Metamath Proof Explorer

Theorem tpossym

Description: Two ways to say a function is symmetric. (Contributed by Mario Carneiro, 4-Oct-2015)

Ref Expression
Assertion tpossym 
|- ( F Fn ( A X. A ) -> ( tpos F = F <-> A. x e. A A. y e. A ( x F y ) = ( y F x ) ) )

Proof

Step Hyp Ref Expression
1 tposfn 
 |-  ( F Fn ( A X. A ) -> tpos F Fn ( A X. A ) )
2 eqfnov2 
 |-  ( ( tpos F Fn ( A X. A ) /\ F Fn ( A X. A ) ) -> ( tpos F = F <-> A. x e.

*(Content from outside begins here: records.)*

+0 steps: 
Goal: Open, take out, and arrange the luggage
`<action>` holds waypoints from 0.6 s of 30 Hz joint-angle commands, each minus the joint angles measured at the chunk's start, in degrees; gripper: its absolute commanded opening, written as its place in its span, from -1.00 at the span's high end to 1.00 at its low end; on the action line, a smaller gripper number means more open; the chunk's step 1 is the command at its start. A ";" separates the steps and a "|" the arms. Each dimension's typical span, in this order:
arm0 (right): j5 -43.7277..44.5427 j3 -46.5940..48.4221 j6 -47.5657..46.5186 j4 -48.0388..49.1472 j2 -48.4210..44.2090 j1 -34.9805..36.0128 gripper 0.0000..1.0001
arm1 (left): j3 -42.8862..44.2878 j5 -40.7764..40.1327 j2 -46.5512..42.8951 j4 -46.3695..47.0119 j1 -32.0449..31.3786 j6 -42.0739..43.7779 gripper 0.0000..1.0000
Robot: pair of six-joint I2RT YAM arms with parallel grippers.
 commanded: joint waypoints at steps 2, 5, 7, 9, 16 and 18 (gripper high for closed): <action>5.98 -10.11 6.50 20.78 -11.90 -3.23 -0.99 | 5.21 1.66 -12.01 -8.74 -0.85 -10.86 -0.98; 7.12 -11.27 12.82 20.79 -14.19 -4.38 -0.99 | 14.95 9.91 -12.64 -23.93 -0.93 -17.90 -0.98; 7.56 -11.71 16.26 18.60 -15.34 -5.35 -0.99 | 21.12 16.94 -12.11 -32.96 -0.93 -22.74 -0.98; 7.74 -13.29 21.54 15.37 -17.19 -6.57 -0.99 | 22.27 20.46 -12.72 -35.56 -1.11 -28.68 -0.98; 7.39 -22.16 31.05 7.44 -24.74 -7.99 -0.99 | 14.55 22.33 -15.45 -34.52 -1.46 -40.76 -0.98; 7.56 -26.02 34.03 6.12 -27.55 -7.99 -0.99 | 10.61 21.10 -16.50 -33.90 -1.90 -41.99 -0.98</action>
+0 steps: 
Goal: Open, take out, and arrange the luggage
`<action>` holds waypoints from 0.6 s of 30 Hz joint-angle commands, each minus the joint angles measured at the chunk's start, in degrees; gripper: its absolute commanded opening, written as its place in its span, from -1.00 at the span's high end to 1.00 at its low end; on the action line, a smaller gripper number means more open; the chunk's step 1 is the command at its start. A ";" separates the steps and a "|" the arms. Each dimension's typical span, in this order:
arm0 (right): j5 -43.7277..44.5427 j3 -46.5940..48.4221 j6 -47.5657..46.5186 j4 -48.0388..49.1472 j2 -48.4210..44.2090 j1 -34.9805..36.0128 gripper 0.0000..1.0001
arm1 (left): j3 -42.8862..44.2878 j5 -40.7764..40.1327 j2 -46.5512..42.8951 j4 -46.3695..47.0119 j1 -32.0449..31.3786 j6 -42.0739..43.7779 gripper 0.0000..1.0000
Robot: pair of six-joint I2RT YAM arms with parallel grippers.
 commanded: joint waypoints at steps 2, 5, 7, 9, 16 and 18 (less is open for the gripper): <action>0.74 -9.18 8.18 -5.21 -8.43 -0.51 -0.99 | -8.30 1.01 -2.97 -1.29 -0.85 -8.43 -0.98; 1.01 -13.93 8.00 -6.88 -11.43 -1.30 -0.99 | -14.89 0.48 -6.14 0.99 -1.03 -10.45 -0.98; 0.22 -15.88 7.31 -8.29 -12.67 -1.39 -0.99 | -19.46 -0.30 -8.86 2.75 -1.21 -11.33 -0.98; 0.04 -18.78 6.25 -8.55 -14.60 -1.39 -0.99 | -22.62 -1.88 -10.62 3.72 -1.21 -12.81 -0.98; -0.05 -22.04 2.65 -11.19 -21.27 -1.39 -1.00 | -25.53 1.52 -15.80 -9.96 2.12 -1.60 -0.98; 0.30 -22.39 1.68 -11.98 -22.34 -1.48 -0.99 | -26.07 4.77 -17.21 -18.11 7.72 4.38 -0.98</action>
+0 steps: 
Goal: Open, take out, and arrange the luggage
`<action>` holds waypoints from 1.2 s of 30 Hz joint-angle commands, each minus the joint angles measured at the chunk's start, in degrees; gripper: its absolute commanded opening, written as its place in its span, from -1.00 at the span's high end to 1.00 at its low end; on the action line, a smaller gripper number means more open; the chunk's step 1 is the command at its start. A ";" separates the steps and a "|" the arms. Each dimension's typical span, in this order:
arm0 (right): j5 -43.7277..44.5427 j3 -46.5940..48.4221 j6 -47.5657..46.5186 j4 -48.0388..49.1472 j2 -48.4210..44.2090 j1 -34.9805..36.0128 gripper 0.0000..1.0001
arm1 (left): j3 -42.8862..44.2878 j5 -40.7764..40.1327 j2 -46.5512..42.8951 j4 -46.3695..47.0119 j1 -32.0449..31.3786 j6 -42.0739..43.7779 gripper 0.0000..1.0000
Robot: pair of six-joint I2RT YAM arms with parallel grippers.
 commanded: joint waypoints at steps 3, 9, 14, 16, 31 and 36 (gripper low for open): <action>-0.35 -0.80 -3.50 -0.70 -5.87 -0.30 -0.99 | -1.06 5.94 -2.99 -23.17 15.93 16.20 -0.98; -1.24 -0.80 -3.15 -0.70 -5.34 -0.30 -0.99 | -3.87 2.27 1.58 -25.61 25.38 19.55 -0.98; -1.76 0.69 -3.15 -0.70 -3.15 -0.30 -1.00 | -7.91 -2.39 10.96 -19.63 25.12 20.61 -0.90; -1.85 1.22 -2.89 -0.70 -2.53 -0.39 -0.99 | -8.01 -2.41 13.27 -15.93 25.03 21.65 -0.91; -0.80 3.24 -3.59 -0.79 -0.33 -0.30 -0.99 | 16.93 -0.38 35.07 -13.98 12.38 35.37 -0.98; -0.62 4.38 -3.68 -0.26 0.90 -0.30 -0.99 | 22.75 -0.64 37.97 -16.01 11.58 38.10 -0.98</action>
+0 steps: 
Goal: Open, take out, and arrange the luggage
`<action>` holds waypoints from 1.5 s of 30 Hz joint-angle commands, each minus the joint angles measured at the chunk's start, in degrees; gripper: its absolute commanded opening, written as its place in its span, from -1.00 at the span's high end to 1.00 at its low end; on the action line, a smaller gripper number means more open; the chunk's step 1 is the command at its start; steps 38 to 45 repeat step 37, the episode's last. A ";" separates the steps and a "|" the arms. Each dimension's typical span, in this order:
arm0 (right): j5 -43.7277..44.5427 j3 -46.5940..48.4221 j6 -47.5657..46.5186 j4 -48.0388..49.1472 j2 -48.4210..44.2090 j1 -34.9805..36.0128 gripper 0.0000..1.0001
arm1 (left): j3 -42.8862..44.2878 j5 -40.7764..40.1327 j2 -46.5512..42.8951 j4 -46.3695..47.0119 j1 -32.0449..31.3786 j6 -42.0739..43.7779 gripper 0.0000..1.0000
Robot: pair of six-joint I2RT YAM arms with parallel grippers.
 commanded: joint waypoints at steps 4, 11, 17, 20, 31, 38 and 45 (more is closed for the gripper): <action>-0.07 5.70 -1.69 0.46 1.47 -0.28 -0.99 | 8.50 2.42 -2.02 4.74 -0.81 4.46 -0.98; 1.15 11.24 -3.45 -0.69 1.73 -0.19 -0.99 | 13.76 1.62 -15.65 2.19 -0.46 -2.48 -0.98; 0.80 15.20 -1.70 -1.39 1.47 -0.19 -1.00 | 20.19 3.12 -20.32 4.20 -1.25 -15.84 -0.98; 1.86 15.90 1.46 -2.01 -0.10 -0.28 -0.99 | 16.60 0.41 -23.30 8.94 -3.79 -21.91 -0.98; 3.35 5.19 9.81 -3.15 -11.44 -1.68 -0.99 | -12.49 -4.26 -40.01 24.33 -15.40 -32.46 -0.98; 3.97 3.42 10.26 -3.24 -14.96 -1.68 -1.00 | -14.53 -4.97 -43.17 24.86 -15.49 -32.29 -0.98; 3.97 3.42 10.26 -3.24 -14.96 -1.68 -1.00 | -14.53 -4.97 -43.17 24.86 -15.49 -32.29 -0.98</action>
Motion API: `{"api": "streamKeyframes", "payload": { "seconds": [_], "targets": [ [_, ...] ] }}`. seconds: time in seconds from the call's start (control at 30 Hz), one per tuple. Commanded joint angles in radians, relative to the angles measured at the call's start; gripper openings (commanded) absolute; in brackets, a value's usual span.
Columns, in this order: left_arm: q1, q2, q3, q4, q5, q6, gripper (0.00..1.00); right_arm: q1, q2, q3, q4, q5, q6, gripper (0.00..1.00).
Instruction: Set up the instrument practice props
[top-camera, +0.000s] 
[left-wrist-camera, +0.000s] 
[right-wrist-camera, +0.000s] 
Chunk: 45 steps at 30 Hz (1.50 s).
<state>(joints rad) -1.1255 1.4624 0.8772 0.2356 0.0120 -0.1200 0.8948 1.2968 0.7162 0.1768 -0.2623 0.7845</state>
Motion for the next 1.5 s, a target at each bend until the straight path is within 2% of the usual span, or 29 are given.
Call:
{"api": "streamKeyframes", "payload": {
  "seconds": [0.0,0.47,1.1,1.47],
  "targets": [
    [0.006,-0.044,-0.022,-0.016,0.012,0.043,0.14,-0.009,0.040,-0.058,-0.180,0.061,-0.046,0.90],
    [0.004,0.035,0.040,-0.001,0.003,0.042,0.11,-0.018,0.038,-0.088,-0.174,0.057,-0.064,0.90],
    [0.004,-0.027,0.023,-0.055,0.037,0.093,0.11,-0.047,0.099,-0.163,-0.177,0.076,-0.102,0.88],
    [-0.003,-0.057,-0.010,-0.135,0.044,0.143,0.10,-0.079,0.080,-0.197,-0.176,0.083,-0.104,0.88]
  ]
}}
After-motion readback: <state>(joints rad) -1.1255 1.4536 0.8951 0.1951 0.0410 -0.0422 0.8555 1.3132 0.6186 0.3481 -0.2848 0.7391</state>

A A. y e. A ( x tpos F y ) = ( x F y ) ) )
3 1 2 mpancom 
 |-  ( F Fn ( A X. A ) -> ( tpos F = F <-> A. x e. A A. y e. A ( x tpos F y ) = ( x F y ) ) )
4 eqcom 
 |-  ( ( x tpos F y ) = ( x F y ) <-> ( x F y ) = ( x tpos F y ) )
5 ovtpos 
 |-  ( x tpos F y ) = ( y F x )
6 5 eqeq2i 
 |-  ( ( x F y ) = ( x tpos F y ) <-> ( x F y ) = ( y F x ) )
7 4 6 bitri 
 |-  ( ( x tpos F y ) = ( x F y ) <-> ( x F y ) = ( y F x ) )
8 7 2ralbii 
 |-  ( A. x e. A A. y e. A ( x tpos F y ) = ( x F y ) <-> A. x e. A A. y e. A ( x F y ) = ( y F x ) )
9 3 8 bitrdi 
 |-  ( F Fn ( A X. A ) -> ( tpos F = F <-> A. x e. A A. y e. A ( x F y ) = ( y F x ) ) )